Reading Group Roundup: The Curious Incident of the Dog in the Nighttime

The Curious Incident of the Dog in the Nighttime by Mark Haddon.

Christopher is fifteen and has Asperger’s Syndrome. He knows a lot about maths and loves lists, patterns and the truth. He hates being touched and finds people unreadable. He has never gone further than the end of the road on his own, but when he finds a neighbour’s dog murdered he sets out on a terrifying journey which turns his whole world upside down.

Curious Incident was published 20 years ago but it’s one of those books that seems to re-surface in waves. In the last few months three of our groups have read it – at Wormwood Scrubs, at Pentonville and at Bullingdon. The report this month comes from the Pentonville group who had lots to say.

Several people reported first-hand encounters with autism. One had worked with autistic teenagers in a special school and another had been a football coach for an autistic teenager. Others recognised themselves in Christopher and shared their own autistic experiences such as an inability to use a zebra crossing if ‘the wrong sort of car’ approached. One member bravely spoke out:

‘In fact, being in this room now, so close to other people, is hard for me – it feels like sensory overload.

And there was general agreement about the special challenges of prisons for autistic people:

‘It’s the noise more than anything else, sometimes it feels unbearable.’

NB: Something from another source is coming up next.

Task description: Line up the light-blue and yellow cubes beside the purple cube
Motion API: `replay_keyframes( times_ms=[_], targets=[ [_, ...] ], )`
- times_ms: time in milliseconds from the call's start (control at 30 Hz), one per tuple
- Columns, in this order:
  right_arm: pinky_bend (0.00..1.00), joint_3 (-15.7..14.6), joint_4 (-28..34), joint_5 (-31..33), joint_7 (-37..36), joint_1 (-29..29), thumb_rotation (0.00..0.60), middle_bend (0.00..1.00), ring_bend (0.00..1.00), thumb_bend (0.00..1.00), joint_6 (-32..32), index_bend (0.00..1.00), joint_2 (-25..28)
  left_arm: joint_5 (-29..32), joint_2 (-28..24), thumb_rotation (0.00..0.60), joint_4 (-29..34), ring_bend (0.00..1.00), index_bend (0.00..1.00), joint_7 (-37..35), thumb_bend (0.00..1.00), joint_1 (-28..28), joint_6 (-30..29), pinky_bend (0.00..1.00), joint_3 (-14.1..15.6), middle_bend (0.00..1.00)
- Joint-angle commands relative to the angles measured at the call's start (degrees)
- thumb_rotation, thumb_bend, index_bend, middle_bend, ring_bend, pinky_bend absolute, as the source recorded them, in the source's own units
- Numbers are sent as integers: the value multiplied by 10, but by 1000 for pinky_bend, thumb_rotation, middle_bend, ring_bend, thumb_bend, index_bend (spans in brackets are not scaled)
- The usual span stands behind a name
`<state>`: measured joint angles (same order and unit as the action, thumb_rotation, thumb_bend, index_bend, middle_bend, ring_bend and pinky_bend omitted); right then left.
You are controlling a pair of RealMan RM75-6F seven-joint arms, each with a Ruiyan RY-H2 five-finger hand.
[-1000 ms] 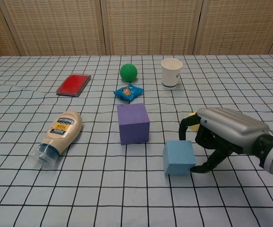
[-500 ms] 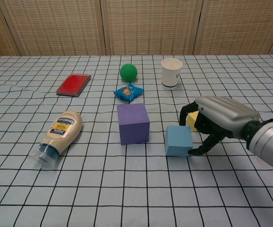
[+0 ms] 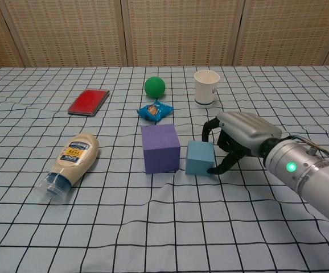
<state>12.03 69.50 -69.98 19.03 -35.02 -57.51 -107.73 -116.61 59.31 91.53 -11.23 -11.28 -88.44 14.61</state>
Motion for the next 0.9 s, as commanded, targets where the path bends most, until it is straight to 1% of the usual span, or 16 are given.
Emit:
replay_keyframes(
  times_ms=[33, 167, 333, 533, 767, 900],
  targets=[
    [890, 6, -11, 5, -7, -7, 600, 941, 834, 23, 4, 641, -10, 1, 0, 600, 0, 558, 491, 0, 520, 0, 1, 777, 0, 607],
    [890, 8, -16, 7, -11, -11, 600, 941, 834, 23, 4, 641, -13, 3, 1, 600, -1, 558, 491, -1, 520, -1, 4, 777, 0, 606],
    [890, 11, -7, 9, -11, -13, 600, 941, 834, 23, 0, 641, -9, 4, 2, 600, -1, 558, 491, 0, 520, -1, 3, 777, -1, 607],
    [890, 14, 25, 19, 5, -15, 600, 941, 834, 24, -2, 641, 6, 4, 1, 600, -1, 557, 491, 0, 520, -1, 3, 777, 0, 607],
    [890, 20, 74, 48, 42, -19, 600, 941, 834, 24, 1, 641, 31, 4, 0, 600, 1, 558, 491, -1, 519, 1, -2, 777, -1, 607],
    [890, 25, 84, 68, 54, -26, 600, 941, 834, 24, 10, 641, 35, 1, 0, 600, 1, 558, 491, 1, 520, 0, 0, 777, 1, 606]
  ],
)
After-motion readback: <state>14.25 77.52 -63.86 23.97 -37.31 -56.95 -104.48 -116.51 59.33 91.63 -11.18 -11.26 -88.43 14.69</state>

Almost everyone commented on the book’s visual strangeness – it’s full of diagrams, lists, maps and puzzles which draw the reader in. It’s also told in the 1st Person which helps us understand the world from Christopher’s point of view.

His parents clearly love him but are close to the end of their tether. When anxiety overwhelms him, Christopher is likely to lie down, curl up and moan regardless of where he is. If strangers accidentally touch him he lashes out uncontrollably. Most difficult of all is that he can’t openly express love, either in words or gestures. Indeed it’s hard for the reader – or his parents – to know if he can experience it.

The only physical gestures of affection Christopher uses are towards animals, his pet rat and the dead dog he finds. We talked about why it might be easier for him to love an animal than another human being and that led us to the question of whether animals can love us – and to the inevitable dogs v cats debate.

We also talked about the critical backlash from people with autism about whether someone without direct experience could write about it authentically. Some were uneasy about it but most argued that imagining people different from yourself is what novelists are all about and that the book had helped to bring autism to the fore and make us all think more about neurodiversity. And everyone agreed on the irony of Haddon using his novelist’s imagination to create a character who lacks it.

Check out your library to see if your prison has a reading group. If not, encourage your librarian to have a look at PRG’s website www.prisonreadinggroups.org.uk.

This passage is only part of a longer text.